WHAT TO DO -> Only one stretch of the listing below is wanted. Begin at the line that has "Locate the blue gear", stop after the line that has "An annotation job", and repeat every line in between exactly.

━━━━━━━━━━━━━━━━━━━━

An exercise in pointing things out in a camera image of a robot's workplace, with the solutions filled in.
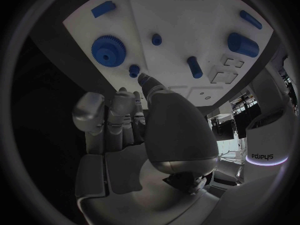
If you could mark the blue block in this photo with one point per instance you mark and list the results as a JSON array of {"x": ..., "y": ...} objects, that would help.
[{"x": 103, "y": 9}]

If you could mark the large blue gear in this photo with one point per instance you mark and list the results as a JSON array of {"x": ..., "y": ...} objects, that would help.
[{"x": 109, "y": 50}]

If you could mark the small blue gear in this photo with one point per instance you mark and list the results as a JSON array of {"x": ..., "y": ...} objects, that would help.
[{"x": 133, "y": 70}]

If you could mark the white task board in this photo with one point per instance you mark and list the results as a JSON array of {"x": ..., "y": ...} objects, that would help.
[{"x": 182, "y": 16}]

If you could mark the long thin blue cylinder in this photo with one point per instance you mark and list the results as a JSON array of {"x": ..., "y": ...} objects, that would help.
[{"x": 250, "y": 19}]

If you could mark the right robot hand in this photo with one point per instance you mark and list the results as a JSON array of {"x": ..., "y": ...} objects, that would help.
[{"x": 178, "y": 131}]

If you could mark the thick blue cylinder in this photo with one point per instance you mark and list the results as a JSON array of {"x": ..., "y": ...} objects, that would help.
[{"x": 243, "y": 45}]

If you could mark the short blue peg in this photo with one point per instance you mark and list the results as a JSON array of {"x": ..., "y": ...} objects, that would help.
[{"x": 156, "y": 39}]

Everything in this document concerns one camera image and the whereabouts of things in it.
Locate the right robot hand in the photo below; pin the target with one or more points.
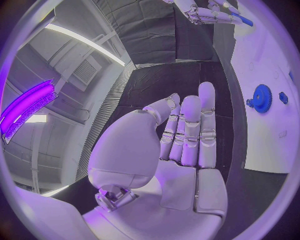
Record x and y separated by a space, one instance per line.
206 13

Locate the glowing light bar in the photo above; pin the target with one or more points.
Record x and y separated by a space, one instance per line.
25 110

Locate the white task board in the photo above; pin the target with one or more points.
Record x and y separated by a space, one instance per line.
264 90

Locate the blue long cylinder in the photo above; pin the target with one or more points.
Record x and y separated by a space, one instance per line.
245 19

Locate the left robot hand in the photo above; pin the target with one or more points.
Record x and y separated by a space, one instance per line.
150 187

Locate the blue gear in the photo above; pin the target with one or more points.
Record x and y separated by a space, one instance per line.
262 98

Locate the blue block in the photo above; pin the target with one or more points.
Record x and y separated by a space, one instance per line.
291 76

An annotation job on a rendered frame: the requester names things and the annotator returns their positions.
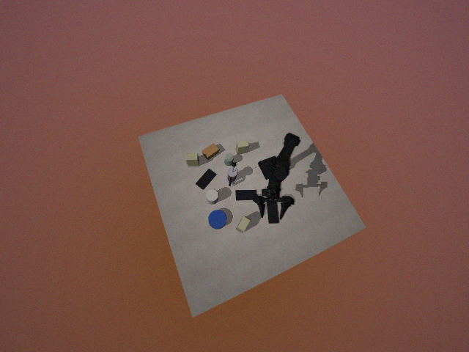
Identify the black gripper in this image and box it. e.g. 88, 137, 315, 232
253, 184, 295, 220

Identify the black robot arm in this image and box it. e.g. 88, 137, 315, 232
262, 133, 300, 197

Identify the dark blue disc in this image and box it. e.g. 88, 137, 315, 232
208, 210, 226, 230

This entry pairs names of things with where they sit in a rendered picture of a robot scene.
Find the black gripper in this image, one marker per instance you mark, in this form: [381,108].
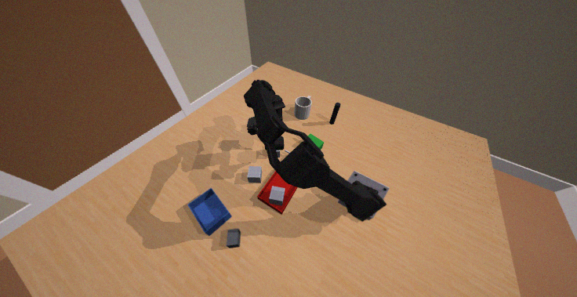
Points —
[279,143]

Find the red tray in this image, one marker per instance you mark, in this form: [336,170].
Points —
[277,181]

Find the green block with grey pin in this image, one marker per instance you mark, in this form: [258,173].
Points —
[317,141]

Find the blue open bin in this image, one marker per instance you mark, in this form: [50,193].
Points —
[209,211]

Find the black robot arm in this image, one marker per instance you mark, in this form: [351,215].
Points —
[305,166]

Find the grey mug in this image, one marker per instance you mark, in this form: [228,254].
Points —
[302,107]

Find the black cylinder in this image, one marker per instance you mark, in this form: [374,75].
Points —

━━━━━━━━━━━━━━━━━━━━

SOLVED EXERCISE ->
Locate the blue gear in the photo above; pin the target with one or more points.
Record x and y separated by a space, one instance per line.
262 98

Locate the blue block in the photo above; pin the target with one or more points.
Record x and y separated by a space, one instance per line.
291 76

An annotation job on a rendered frame: the requester names things and the annotator returns their positions.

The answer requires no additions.